Beckman started forward, tension sharp in his stance, but Titus shook his head once. “Wait here. Hold the beach.”
The order landed hard, and Beckman obeyed, posting his men along the shoreline while Viper hauled Titus over to stand before Dave.
He met Titus’s eyes, then Viper’s. His voice was even. “Bring him inside.”
Dave turned back up the steps, Stone falling in at his side.
The sound of the crashing surf followed them.
The war room smelled of steel and smoke, the low hum of electronics cutting through the storm outside.
Dave shrugged out of his coat, hung it by the door, and crossed to stand behind the desk.
Stone took his place at his side, the rest of the team closing in around the room.
Viper shoved Titus into a chair, the man’s cuffed wrists grinding against the wood.
Law rifled through Titus’s jacket, pulling a worn leather wallet. A photo slipped free—creased, edges nearly torn through. Three boys stared out.
Law sent it across the space with a flick of his wrist. The photo fluttered once before Dave caught it and turned it over in his hands.
The three men were identical. Titus, Tatum, Tanis. Smiling, arms draped around shoulders. Frozen before blood and betrayal.
Stone leaned in close. “Christ. We knew they were triplets, but they all look just like Tanis.”
“Identical triplets?” Winter said, taking a peek at the photo.
Dave passed the photo to Viper, who stared at it like a man staring down a ghost.
“This is what I’ve been telling you,” Titus rasped, blood on his teeth but voice steady. “I’m not the one who stabbed you in San Pedro. That was my brother.”

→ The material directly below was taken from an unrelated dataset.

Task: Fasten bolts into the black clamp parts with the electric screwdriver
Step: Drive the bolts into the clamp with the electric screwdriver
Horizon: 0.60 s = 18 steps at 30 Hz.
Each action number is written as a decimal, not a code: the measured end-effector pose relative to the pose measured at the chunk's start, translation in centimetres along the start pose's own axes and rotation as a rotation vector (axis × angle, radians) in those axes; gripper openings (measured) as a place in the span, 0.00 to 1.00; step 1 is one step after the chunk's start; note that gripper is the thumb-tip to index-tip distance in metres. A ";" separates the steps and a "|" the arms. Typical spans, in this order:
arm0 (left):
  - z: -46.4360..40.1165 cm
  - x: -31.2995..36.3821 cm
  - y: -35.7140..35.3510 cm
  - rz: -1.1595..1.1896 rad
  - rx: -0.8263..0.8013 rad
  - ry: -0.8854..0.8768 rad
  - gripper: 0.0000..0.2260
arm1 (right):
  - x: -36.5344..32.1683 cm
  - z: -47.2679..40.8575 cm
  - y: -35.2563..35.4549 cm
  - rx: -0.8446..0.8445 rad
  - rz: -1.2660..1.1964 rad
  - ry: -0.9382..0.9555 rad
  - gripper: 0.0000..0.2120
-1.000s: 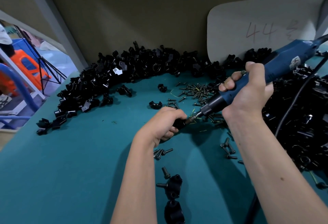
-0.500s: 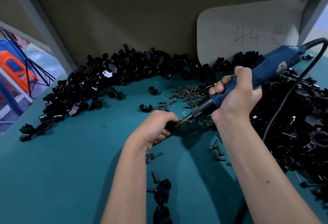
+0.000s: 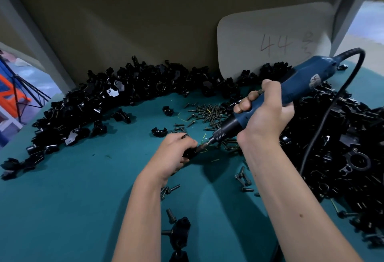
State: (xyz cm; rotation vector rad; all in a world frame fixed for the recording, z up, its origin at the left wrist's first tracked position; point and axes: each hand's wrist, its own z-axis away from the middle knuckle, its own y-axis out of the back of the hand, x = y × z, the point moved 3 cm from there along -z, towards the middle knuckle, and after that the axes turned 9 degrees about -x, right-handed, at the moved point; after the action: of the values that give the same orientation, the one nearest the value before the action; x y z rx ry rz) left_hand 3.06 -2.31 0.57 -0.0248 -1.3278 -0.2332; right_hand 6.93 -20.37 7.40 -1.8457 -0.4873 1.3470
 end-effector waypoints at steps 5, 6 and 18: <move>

Viper’s jaw ticked, but he didn’t answer.
Dave flicked a glance at Sage. “Run a full background and prints. Every brother, every alias. I want confirmation yesterday.”
Sage stepped forward, pulling a kit from his pack, his hands precise. He crouched in front of Titus, snapping on gloves.
“Prints first,” Sage said, quiet but firm.
Law stepped forward—broad, deliberate, a wall of muscle and warning. He didn’t need words; the move alone told Titus he’d end him if he tried anything.
Titus offered his hands with no resistance. Rainwater dripped from his hair, blood drying at the corner of his mouth.
“You think I walked into your den for fun? I came because Tatum’s elusive. But if all I get is your bullshit, maybe I should’ve burned this place down instead.”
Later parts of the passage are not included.